Windgrove

Life on the Edge

Stewardship

I sit sipping a late morning coffee. Looking out through the shading trees, the blue of sky and sea mingle.

morning coffee

I have read a couple of pages of Pete Hay‘s book ‘Vandiemonian Essays’ and am pondering the question he poses (first asked of him by Barry Lopez) of whether or not Tasmania is the custodian of an important truth, one which the entire world will one day need.

I came here 18 years ago for just a year but stayed on for the simple reason that I felt Tasmania did offer something. The ensuing years have been an attempt by me to understand what it is.

Am I any closer to this understanding? Let me just say this: when the weather is benign like today, the wind soft and the air warm and birds flicker through the green, I can just begin to tease out a faint voice coming through the land.

Today, I could use everyone’s ears and heart to help me listen.

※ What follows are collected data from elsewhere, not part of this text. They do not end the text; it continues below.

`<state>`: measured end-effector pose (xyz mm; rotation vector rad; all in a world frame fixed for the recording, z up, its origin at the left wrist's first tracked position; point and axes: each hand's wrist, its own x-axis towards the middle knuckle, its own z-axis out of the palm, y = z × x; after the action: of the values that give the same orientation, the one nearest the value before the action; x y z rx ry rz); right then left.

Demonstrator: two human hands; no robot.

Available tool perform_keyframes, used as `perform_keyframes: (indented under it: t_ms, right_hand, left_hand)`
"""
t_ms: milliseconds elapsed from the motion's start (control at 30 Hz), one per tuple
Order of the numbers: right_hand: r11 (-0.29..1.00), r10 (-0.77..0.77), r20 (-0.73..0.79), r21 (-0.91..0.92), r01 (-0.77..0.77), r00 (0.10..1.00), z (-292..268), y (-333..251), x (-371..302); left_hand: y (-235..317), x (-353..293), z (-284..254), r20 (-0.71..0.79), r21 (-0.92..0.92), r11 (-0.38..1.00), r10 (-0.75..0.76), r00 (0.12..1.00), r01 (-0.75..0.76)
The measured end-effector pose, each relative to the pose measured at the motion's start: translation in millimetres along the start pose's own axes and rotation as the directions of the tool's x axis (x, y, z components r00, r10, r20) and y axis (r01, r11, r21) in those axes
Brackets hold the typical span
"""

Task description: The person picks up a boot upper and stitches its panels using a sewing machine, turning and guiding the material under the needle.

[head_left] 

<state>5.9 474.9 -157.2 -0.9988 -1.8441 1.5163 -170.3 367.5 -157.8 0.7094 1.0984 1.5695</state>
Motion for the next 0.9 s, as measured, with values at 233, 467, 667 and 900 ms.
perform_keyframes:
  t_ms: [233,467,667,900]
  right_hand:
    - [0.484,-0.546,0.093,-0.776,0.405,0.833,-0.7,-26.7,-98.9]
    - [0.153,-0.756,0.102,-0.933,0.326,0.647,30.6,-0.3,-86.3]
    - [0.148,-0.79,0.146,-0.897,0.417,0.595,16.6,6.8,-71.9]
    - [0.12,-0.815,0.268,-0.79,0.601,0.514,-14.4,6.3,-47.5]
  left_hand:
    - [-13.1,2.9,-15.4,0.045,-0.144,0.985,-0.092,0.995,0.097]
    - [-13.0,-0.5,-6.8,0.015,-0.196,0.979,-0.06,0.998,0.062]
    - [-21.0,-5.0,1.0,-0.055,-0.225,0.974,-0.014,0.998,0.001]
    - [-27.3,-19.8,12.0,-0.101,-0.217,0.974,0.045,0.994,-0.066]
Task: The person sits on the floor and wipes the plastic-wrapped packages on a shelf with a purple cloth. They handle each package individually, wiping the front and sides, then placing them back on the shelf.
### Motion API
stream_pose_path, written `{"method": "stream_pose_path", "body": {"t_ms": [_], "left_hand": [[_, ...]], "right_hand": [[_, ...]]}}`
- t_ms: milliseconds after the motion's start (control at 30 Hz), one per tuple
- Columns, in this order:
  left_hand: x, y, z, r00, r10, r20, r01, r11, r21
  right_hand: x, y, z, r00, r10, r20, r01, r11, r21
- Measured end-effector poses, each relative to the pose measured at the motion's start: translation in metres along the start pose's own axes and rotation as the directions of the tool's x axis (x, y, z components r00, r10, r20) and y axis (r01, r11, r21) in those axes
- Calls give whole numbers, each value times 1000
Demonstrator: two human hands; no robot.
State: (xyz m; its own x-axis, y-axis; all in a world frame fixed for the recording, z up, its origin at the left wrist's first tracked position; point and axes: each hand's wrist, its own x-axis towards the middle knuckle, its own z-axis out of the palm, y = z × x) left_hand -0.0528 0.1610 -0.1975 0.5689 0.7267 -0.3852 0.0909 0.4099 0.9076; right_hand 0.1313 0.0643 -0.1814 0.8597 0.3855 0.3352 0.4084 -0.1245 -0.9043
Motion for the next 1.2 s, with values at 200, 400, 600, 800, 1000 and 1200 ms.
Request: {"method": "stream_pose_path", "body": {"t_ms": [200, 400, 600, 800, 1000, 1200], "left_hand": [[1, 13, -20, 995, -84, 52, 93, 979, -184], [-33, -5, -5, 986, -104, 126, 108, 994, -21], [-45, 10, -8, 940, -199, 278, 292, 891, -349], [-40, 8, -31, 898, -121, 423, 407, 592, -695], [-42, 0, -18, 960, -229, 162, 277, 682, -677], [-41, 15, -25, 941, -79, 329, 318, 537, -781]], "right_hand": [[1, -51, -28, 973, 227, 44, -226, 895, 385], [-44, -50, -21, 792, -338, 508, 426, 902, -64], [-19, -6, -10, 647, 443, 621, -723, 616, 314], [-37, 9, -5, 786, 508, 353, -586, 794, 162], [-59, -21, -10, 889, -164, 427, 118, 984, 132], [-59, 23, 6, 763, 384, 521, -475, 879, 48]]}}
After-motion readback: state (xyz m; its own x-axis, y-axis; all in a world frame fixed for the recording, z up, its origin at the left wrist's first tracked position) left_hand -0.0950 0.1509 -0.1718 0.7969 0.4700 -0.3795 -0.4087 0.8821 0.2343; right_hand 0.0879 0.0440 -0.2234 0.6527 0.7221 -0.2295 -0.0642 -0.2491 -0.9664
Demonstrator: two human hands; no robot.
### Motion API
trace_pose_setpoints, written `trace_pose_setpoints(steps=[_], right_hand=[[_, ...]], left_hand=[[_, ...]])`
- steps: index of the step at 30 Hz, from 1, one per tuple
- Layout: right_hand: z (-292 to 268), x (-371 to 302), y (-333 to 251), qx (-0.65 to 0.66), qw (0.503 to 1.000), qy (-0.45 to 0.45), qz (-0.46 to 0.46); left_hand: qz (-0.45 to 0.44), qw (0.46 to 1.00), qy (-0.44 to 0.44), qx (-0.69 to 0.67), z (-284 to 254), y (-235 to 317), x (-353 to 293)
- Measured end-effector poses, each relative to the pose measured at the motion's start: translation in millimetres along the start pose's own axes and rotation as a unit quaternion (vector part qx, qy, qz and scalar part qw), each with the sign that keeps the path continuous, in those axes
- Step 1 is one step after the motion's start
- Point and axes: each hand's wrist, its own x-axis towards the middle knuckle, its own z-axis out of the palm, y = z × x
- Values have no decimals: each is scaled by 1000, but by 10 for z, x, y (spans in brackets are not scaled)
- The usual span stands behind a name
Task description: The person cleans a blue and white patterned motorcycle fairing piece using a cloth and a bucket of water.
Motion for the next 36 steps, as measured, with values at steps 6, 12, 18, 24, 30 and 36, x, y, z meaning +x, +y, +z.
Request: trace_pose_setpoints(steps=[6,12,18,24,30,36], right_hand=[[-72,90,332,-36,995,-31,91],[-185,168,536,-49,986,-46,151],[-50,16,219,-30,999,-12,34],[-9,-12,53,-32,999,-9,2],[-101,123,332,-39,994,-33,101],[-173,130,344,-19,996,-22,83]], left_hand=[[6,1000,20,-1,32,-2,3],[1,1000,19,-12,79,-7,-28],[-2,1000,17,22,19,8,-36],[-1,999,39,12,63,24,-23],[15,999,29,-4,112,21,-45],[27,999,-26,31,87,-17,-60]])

With the sound of war circling the globe, it is getting noisier and I am growing afraid. With the sound of governments willing the destruction of this earth and of its children, I am afraid the voice that I am only just now beginning to decipher will be lost under a pile of debris of our collective making.

Will this truth be lost forever? Or, just harder to get at?

Will it ebb slowly into silence with each ancient rain forest tree cut down; with each child’s death accepted as collateral damage?

Or, will the voice of the land always be there for us, waiting with generational patience until we are whole enough again to hear its message?